Fix an integer $a$. By Fermat's little theorem we know that $a^{p - 1} \equiv 1 \bmod p$ for all prime numbers $p$ which do not divide $a$.

I would like to prove that for any positive integers $a$ (not divisible by $p$) and $d$ there exist infinitely many prime numbers $p$ such that $p \equiv 1 \bmod d$ and $a^{(p-1)/d} \equiv 1 \bmod p$.

I do not know if this is really true, but I suspect so. For $d = 2$ I am able to prove the statement: just take all the infinitely many prime $p$ such that $a$ is a square modulo $p$, so that $a^{(p-1)/2} \equiv 1 \bmod p$ by Euler's criterion.

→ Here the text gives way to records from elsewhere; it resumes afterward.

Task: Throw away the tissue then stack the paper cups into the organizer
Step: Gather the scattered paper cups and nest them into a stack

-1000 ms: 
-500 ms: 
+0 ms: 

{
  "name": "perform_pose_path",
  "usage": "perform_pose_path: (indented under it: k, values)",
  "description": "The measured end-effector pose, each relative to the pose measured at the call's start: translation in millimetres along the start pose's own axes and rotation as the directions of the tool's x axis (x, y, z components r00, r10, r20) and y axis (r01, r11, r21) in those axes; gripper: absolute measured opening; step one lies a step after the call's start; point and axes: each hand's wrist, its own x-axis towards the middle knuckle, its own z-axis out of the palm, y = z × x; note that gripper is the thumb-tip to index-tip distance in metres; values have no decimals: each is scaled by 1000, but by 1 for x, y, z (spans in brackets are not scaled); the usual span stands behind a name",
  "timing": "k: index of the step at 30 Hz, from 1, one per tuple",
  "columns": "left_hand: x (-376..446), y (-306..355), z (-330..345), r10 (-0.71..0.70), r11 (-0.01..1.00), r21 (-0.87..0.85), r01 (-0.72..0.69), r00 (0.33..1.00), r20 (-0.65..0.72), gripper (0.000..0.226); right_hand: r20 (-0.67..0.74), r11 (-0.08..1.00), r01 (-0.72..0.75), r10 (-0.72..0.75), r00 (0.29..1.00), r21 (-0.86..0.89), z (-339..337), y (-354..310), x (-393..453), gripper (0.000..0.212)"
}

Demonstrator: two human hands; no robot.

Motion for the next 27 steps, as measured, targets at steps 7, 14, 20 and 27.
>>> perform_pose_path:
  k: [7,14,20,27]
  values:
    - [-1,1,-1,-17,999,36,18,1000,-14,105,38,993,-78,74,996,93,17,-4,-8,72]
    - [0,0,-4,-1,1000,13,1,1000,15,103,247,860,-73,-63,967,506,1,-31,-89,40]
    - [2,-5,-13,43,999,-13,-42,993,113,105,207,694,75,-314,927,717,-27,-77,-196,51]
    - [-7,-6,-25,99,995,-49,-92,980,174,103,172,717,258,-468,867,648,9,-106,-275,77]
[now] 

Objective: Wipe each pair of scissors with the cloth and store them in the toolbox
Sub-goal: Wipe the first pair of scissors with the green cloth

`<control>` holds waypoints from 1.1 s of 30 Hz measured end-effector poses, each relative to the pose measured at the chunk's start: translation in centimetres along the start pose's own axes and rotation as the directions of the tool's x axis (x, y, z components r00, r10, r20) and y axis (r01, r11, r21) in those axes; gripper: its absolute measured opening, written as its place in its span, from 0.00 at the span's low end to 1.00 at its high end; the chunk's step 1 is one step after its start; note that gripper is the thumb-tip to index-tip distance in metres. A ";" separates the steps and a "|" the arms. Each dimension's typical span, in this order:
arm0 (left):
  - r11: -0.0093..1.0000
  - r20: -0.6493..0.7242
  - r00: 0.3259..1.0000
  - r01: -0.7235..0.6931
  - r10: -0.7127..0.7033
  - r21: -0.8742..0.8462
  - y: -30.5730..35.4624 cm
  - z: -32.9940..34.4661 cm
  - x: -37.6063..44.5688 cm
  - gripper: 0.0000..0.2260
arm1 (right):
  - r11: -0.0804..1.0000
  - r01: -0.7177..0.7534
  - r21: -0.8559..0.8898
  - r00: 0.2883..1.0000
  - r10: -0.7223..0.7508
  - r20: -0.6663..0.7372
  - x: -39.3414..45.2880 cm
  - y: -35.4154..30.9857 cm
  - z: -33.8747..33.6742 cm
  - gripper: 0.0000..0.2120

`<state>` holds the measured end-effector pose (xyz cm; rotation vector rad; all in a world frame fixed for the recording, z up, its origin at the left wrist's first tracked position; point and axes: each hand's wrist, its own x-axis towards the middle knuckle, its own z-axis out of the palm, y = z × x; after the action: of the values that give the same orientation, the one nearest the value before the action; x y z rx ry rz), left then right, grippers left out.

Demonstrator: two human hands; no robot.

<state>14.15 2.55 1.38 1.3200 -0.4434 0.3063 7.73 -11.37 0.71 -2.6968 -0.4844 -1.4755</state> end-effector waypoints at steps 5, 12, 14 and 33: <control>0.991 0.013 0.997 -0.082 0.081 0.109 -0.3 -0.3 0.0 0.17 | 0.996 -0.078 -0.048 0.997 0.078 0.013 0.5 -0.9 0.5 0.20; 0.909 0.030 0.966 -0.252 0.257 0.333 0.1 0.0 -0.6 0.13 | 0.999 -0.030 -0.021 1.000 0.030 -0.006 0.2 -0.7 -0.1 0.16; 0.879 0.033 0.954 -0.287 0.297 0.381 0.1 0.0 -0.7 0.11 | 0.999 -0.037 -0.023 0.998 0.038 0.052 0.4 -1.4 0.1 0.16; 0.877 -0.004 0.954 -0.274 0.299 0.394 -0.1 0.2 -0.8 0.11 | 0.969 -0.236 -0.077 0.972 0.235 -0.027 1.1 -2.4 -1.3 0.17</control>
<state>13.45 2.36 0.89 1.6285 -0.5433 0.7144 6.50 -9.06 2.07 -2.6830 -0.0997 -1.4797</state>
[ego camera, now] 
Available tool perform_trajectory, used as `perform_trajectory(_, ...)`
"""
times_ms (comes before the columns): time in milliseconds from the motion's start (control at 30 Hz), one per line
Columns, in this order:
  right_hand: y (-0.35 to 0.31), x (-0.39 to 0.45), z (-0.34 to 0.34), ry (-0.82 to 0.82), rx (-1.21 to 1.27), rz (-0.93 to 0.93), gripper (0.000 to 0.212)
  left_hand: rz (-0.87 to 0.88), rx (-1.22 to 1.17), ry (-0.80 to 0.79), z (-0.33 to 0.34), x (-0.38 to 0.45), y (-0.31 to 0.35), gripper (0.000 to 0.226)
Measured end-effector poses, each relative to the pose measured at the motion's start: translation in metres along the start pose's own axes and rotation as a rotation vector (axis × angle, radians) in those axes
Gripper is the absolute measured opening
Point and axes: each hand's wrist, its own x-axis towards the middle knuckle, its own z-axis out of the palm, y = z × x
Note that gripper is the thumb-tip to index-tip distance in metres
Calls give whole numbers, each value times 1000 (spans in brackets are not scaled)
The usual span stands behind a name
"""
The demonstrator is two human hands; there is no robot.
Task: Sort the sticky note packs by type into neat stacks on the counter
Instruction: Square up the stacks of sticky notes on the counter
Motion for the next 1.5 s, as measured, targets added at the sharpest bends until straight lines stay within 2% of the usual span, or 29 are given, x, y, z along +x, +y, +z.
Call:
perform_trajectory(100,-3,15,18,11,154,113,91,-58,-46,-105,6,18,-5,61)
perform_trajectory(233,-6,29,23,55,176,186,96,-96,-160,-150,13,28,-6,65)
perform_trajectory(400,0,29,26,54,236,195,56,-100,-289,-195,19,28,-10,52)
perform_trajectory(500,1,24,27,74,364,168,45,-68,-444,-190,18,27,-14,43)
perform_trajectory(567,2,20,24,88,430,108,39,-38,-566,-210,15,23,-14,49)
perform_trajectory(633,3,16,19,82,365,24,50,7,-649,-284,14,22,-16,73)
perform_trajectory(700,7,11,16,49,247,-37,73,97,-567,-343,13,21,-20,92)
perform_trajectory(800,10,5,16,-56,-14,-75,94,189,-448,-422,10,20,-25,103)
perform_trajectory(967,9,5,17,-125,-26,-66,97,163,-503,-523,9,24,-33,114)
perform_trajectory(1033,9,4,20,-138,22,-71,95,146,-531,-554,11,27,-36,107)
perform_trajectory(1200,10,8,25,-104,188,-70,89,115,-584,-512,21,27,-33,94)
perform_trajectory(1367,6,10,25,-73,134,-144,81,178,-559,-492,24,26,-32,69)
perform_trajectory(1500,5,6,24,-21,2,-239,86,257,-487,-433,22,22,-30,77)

• What is the quantifier applied on $a$ in your theorem (i.e., is it $\exists{a}$ or $\forall{a})$? – barak manos Sep 15 '16 at 15:05
• Any fixed $a$, or some fixed $a$? (same question as before, to be honest). – barak manos Sep 15 '16 at 15:08
• For all $a$, for all $d$, there exist infinitely many $p$.such that.... – Aravind Sep 15 '16 at 15:08
• It suffices to prove that infinitely many primes divide one of the numbers in $2^d-a,3^d-a,4^d-a,\ldots$. – Aravind Sep 15 '16 at 15:13
It is true: Let $p_1$ be a prime divisor of $1^d-a$, and inductively $p_{n+1}$ a prime divisor of $(p_1\cdots p_n)^d-a$. Then $a$ is a $d$th power modulo the pairwise distinct $p_k$.
(Note that, by induction, no prime $p_k$ divides $a$. To make sure everyhing goes fine in the first step, you could also start with $(a+1)^d-a$.)